Provided material: Begin

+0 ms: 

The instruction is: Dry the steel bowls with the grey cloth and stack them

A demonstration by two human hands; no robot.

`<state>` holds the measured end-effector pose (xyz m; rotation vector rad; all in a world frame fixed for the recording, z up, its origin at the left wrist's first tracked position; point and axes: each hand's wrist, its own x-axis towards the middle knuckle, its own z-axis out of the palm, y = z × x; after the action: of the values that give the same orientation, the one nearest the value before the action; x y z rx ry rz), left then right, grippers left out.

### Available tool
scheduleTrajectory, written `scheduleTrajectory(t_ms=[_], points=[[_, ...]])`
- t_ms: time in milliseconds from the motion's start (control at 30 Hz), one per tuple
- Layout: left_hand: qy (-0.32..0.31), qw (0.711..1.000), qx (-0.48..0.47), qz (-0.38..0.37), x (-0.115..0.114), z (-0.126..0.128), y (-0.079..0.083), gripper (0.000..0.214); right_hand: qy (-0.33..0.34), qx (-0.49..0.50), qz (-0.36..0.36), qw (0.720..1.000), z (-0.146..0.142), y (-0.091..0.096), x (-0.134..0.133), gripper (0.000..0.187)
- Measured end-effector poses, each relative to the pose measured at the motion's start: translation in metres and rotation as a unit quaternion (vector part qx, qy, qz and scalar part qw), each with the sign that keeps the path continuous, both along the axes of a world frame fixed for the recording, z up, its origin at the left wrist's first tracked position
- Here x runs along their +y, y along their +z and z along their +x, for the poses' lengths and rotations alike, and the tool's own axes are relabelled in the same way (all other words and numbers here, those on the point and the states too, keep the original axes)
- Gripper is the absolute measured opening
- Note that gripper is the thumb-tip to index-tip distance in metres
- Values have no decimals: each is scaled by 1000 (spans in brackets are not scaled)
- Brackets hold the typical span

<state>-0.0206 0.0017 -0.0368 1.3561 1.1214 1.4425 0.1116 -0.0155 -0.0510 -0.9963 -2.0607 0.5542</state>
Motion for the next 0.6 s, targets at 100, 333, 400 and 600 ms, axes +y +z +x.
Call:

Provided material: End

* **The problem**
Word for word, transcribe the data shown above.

* **Solved problem**
+0 ms: 

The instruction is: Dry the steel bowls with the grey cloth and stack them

A demonstration by two human hands; no robot.

`<state>` holds the measured end-effector pose (xyz m; rotation vector rad; all in a world frame fixed for the recording, z up, its origin at the left wrist's first tracked position; point and axes: each hand's wrist, its own x-axis towards the middle knuckle, its own z-axis out of the palm, y = z × x; after the action: of the values that give the same orientation, the one nearest the value before the action; x y z rx ry rz), left then right, grippers left out.

### Available tool
scheduleTrajectory, written `scheduleTrajectory(t_ms=[_], points=[[_, ...]])`
- t_ms: time in milliseconds from the motion's start (control at 30 Hz), one per tuple
- Layout: left_hand: qy (-0.32..0.31), qw (0.711..1.000), qx (-0.48..0.47), qz (-0.38..0.37), x (-0.115..0.114), z (-0.126..0.128), y (-0.079..0.083), gripper (0.000..0.214); right_hand: qy (-0.33..0.34), qx (-0.49..0.50), qz (-0.36..0.36), qw (0.720..1.000), z (-0.146..0.142), y (-0.091..0.096), x (-0.134..0.133), gripper (0.000..0.187)
- Measured end-effector poses, each relative to the pose measured at the motion's start: translation in metres and rotation as a unit quaternion (vector part qx, qy, qz and scalar part qw), each with the sign that keeps the path continuous, both along the axes of a world frame fixed for the recording, z up, its origin at the left wrist's first tracked position
- Here x runs along their +y, y along their +z and z along their +x, for the poses' lengths and rotations alike, and the tool's own axes are relabelled in the same way (all other words and numbers here, those on the point and the states too, keep the original axes)
- Gripper is the absolute measured opening
- Note that gripper is the thumb-tip to index-tip distance in metres
- Values have no decimals: each is scaled by 1000 (spans in brackets are not scaled)
- Brackets hold the typical span

<state>-0.0206 0.0017 -0.0368 1.3561 1.1214 1.4425 0.1116 -0.0155 -0.0510 -0.9963 -2.0607 0.5542</state>
Motion for the next 0.6 s, targets at 100, 333, 400 and 600 ms, axes +y +z +x.
Call:

This brings the exercise to completion.